The one thing that really made the Panasonic DMC-FZ50 great to use was the zoom ring on the lens. After using the various zoom button designs on countless compact digicams, being able to use a "proper" zooming mechanism that works in the same way as on a 35mm SLR lens is a breath of fresh air. I find it much more intuitive, quicker and more precise to use than zoom buttons, and for me personally this would be a big attraction of the Panasonic DMC-FZ50 if I were looking to buy a digital camera. Panasonic have also included a mechanical focusing ring for the Manual focus mode, which again is a much more intuitive way of doing things. The centre of the LCD screen shows a magnified view, and you simply rotate the focusing ring until your subject is sharp. Another great idea are the dual dials for controlling aperture and shutter speed. You use your forefinger to operate the aperture and your thumb to operate the shutter speed. This feature is often found on more advanced DSLR cameras, and is a clear indication of the DMC-FZ50's intentions. It also makes using the Manual shooting mode very easy.
There is no true optical viewfinder, but Panasonic have provided an electronic version, which protrudes from the back of the camera like the EVFs found on many camcorders. The EVF on the DMC-FZ50 is very useful when the LCD screen is difficult to see, for example in very bright sunlight, or when you're using the longer focal lengths, as it allows you to keep the camera steady at the telephoto end of the zoom by holding it up to your eye. This is helped by the lens' quick maximum aperture of f/3.7 at the maximum telephoto focal length of 420mm. I found myself using the EVF almost all of the time, finding it the best way to hold what is quite a heavy camera. There aren't too many weak-points in terms of the DMC-FZ50's design and build-quality. The main disappointment is the inability to twist the flip-out LCD screen, limiting it to use as a waist-level finder, which is more of a design error than a quality issue. In all other respects the DMC-FZ50 is one of the better-made cameras that I've reviewed.

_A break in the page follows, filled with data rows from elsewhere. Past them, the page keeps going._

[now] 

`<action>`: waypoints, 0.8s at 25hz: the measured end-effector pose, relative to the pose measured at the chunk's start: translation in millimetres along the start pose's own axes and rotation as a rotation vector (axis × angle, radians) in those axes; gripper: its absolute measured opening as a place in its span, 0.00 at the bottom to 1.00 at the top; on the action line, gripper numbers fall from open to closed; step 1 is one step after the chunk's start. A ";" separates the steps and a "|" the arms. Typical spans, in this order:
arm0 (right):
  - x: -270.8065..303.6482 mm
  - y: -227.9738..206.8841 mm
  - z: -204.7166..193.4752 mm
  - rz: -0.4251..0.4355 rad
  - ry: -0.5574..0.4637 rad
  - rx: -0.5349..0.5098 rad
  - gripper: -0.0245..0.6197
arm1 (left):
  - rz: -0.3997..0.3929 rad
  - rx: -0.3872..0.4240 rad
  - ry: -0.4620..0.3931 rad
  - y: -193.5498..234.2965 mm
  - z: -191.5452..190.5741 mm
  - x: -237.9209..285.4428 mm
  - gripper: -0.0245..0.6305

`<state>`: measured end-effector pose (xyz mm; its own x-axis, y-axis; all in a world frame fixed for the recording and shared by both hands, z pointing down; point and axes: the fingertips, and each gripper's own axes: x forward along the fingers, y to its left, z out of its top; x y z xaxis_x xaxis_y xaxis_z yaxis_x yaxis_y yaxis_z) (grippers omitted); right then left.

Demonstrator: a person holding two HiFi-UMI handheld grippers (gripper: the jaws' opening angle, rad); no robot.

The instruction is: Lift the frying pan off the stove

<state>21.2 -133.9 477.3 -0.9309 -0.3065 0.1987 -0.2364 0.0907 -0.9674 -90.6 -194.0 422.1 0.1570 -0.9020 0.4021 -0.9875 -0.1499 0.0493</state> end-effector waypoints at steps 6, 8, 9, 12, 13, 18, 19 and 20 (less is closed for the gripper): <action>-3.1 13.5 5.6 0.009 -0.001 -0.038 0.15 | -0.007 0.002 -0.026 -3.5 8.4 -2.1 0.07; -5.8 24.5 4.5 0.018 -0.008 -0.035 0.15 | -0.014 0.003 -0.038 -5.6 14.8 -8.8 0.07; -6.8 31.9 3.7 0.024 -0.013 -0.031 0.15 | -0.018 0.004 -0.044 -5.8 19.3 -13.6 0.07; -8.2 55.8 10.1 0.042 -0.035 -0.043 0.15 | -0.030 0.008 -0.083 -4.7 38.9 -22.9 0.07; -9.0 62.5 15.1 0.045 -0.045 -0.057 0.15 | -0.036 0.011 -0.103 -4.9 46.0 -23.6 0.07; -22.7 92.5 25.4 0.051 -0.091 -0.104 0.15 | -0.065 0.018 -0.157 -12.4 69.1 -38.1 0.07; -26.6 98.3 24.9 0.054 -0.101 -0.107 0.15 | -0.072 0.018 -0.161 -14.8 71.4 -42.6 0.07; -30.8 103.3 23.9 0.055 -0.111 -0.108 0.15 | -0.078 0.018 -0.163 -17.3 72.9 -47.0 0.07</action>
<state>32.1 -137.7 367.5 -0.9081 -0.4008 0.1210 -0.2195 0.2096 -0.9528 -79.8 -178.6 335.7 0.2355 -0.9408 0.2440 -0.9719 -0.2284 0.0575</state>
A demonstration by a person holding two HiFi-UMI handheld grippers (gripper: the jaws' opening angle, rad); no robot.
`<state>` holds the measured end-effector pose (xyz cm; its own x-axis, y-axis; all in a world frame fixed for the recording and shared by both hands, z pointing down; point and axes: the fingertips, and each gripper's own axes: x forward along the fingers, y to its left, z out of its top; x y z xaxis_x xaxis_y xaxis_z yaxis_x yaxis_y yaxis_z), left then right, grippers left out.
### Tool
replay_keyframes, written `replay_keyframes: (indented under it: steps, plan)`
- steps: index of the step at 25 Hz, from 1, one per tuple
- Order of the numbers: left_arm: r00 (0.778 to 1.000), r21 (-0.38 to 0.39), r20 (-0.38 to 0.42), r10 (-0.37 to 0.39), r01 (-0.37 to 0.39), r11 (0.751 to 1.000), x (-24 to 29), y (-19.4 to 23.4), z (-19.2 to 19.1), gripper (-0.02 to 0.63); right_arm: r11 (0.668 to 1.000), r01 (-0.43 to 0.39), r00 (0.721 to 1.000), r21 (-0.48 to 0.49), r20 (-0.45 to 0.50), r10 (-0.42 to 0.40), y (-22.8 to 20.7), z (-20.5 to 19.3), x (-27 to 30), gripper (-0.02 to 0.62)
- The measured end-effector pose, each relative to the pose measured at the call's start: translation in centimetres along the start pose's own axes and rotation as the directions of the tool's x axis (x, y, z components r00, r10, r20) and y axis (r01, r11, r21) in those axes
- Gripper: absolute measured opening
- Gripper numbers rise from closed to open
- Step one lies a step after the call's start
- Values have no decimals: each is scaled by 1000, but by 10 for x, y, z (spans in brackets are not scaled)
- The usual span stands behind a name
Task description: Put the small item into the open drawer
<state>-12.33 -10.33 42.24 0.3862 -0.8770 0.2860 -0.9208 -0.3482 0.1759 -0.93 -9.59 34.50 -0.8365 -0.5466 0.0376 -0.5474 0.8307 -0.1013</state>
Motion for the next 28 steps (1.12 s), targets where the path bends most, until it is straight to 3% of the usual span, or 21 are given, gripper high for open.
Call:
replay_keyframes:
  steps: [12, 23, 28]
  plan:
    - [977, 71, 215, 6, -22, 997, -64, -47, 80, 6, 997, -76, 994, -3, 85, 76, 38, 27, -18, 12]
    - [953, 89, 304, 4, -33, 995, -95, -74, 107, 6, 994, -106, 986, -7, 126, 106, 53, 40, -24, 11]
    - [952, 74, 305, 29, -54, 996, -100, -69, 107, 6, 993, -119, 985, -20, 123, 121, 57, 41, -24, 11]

|Shutter Button / Image Stabilisation Button / Burst Mode Button / Off/On Switch||Mode Dial|
Despite offering a full range of manual exposure settings, the Panasonic Lumix DMC-FZ50 is not an overly complex camera in terms of the number of external controls that it has. I counted 15 in total. This allows the camera to be relatively compact whilst still offering that 12x zoom lens and large 2 inch LCD screen. The majority of thee controls are clearly labeled and common to most cameras. There's a traditional dial on the top of the camera that lets you select the different exposure modes; Program, Shutter Priority, Aperture Priority and Manual. This dial is a typical feature of SLR cameras, and enables you to quickly change between the various modes. The Focus switch on the lens barrel lets you choose between normal auto-focusing, macro and manual focusing.
If you have never used a digital camera before, or you're upgrading from a more basic model, reading the easy-to-follow manual before you start is a good idea. Thankfully Panasonic have chosen to supply it in printed format, rather than as a PDF on a CD, so you can also carry it with you. You can use either the 2 inch LCD screen or the electronic viewfinder (complete with dioptre adjustment) to frame your shots. Both have over 200,000 pixels and both offer 100% scene coverage. You have to press the EVF/LCD button to switch between them. There's a clever new mode called High Angle, which essentially brightens the LCD screen when the camera is held over your head so that it is perfectly viewable, which is great for shooting over the heads of a crowd. The various icons used to represent the camera settings are clear and legible, although I was annoyed by the "Press Display for 1 sec" message along the bottom of the screen, which is displayed whenever you press the Display button.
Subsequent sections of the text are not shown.